What this task involves: Restate word for word the entries below, starting at the line with "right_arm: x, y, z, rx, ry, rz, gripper" and ending at the line with "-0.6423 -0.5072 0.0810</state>". Keep both end lines and omit the pictures.
• • • • • • •
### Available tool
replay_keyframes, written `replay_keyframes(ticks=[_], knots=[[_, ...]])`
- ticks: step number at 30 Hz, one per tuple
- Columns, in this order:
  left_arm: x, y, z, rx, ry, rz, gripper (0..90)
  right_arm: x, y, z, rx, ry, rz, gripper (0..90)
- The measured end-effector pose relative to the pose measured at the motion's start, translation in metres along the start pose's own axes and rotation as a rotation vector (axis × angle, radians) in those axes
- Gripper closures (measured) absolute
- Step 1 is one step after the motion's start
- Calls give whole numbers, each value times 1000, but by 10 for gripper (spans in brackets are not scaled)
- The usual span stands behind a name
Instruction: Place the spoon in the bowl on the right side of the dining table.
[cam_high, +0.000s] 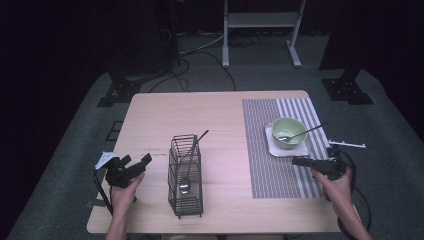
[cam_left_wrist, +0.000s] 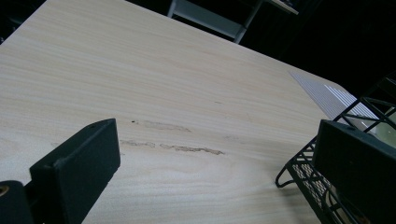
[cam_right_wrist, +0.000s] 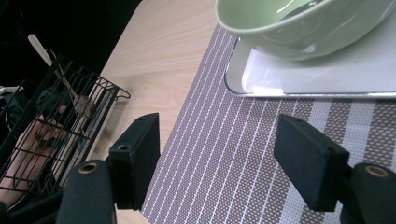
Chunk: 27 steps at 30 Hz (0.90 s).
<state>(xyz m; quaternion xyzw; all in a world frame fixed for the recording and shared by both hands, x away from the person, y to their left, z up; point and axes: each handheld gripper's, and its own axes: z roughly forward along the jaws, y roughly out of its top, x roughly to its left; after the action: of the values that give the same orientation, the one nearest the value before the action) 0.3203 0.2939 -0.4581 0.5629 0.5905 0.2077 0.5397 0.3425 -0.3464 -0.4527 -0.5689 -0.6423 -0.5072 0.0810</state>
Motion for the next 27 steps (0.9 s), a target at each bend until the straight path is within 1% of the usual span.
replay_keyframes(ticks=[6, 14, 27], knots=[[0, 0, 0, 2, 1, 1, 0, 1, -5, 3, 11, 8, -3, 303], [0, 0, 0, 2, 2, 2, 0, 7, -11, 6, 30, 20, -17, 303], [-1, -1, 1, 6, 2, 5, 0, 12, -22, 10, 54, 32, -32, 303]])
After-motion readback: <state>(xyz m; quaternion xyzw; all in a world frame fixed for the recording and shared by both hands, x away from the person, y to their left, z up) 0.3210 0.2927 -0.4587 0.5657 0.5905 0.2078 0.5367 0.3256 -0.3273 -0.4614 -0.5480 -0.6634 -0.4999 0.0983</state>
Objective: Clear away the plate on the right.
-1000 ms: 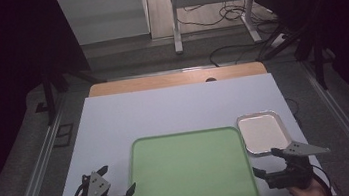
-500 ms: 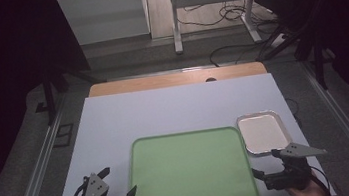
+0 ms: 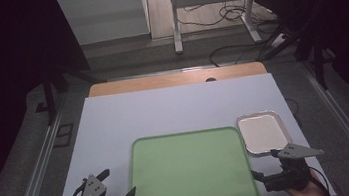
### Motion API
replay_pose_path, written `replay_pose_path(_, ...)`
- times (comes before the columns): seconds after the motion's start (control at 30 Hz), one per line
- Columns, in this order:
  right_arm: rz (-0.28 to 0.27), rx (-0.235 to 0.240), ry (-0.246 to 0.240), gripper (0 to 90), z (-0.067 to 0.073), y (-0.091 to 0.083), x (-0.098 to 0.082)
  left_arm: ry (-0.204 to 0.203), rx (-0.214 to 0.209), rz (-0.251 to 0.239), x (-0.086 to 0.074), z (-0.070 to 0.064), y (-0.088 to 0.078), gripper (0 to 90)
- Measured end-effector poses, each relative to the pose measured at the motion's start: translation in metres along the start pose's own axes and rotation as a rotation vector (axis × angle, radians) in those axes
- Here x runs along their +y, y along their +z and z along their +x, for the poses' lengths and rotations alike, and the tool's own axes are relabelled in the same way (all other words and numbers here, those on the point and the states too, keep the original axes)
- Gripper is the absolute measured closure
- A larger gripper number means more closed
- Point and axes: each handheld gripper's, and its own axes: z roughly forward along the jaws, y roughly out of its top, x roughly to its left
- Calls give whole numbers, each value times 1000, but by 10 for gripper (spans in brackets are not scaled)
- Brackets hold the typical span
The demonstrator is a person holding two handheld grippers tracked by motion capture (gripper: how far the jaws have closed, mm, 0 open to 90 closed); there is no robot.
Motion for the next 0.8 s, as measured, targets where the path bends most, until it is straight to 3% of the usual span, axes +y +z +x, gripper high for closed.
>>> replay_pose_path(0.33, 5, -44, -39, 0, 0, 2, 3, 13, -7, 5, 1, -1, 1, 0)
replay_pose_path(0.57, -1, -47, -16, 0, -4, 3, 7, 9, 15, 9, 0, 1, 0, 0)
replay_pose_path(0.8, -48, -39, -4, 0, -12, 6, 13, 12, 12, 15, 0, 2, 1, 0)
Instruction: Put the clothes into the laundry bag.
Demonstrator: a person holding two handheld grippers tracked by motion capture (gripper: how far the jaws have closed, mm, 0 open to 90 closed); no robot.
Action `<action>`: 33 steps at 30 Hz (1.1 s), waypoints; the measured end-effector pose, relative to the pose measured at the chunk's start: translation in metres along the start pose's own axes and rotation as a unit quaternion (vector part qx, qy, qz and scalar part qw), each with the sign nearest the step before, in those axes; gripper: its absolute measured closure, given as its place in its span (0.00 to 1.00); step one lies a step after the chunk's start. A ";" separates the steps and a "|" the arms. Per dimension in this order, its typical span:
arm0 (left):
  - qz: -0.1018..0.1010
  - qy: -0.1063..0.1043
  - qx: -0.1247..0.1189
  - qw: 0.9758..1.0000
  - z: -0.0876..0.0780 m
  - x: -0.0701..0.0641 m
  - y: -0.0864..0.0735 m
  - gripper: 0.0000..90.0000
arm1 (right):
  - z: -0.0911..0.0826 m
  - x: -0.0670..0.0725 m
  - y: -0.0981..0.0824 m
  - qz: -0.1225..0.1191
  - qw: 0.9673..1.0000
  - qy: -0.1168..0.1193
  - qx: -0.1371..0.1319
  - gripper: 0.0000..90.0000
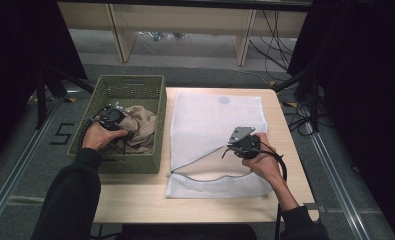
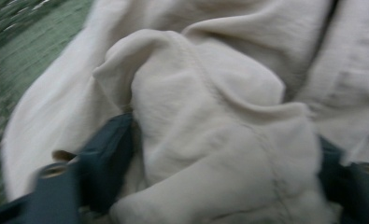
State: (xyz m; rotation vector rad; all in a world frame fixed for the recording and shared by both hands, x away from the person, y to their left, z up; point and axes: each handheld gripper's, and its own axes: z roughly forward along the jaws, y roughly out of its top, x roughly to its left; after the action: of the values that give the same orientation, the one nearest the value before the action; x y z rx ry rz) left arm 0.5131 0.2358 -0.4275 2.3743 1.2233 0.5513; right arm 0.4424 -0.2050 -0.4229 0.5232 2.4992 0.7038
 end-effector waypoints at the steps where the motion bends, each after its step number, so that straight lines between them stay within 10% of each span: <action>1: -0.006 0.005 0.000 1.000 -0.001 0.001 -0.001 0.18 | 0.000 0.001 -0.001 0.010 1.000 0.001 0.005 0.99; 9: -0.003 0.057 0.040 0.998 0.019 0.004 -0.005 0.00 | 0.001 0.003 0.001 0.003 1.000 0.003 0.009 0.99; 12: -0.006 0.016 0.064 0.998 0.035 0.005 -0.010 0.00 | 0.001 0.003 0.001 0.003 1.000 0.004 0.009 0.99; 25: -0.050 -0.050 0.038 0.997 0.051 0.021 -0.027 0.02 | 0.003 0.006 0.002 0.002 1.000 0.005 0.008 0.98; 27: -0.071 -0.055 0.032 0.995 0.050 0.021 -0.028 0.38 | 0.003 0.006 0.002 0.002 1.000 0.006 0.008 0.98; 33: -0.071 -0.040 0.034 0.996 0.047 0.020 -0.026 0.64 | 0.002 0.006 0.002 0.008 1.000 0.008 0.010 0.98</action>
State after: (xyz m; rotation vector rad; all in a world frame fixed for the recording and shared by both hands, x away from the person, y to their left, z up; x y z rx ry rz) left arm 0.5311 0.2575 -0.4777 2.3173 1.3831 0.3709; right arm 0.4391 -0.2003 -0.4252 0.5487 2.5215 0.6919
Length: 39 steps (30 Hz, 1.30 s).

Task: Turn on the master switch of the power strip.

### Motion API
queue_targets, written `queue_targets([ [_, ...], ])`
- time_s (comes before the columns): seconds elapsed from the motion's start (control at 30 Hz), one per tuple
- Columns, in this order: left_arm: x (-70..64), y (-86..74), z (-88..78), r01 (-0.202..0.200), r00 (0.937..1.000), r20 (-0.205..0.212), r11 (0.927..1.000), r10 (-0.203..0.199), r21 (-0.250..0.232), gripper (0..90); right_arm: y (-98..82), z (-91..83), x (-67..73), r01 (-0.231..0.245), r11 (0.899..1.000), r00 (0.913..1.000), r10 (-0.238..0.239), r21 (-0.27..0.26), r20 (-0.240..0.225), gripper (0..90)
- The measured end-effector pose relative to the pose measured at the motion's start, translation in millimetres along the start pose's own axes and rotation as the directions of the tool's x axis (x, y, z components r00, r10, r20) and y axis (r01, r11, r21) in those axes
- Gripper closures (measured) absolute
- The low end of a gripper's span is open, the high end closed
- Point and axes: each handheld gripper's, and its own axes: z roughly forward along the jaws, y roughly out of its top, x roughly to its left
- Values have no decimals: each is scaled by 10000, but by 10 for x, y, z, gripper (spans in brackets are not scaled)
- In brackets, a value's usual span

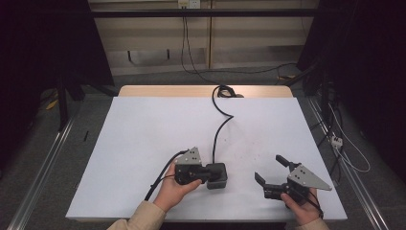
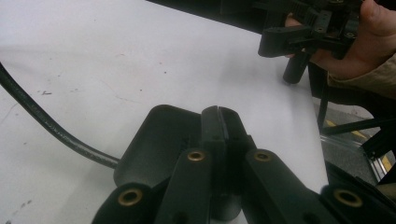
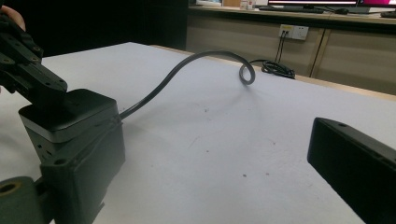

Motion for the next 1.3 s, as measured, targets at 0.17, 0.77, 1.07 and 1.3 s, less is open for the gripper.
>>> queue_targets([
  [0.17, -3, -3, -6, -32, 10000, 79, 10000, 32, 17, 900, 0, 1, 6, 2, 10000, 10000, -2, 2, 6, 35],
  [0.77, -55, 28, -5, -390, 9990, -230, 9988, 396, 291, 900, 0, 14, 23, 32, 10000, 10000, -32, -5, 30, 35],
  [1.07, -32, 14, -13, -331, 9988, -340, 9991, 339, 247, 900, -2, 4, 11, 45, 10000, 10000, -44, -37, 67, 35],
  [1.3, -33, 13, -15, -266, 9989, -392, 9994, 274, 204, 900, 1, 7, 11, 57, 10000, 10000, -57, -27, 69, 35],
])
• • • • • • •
Your response:
  right_arm: x, y, z, rx, ry, rz, gripper (0..90)
- The measured end-effector pose relative to the pose measured at the motion's start, translation in metres along the start pose's own axes and rotation as a rotation vector (axis × angle, radians) in those axes
- Gripper closures (measured) absolute
- Step 1 is one step after the motion's start
- Calls give whole numbers, each value times 1000, but by 10 for gripper (spans in brackets are not scaled)
- The usual span stands behind a name
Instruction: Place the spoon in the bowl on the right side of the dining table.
[cam_high, +0.000s] 
[cam_left_wrist, +0.000s] 
[cam_right_wrist, +0.000s] 
Chunk: 27 steps at 30 Hz (0.90 s).
<state>(xyz m; quaternion xyzw; all in a world frame fixed for the recording and shared by both hands, x away from the person, y to their left, z up; point and axes: each handheld gripper's, and its own axes: z roughly forward along the jaws, y roughly out of its top, x roughly to its left; after the action: of the values that give the same orientation, the one nearest the value before the action) 0.3203 0.2939 -0.4581 0.5629 0.5905 0.2077 0.5397 0.3425 -0.3464 -0.4527 -0.5689 -0.6423 -0.5072 0.0810</state>

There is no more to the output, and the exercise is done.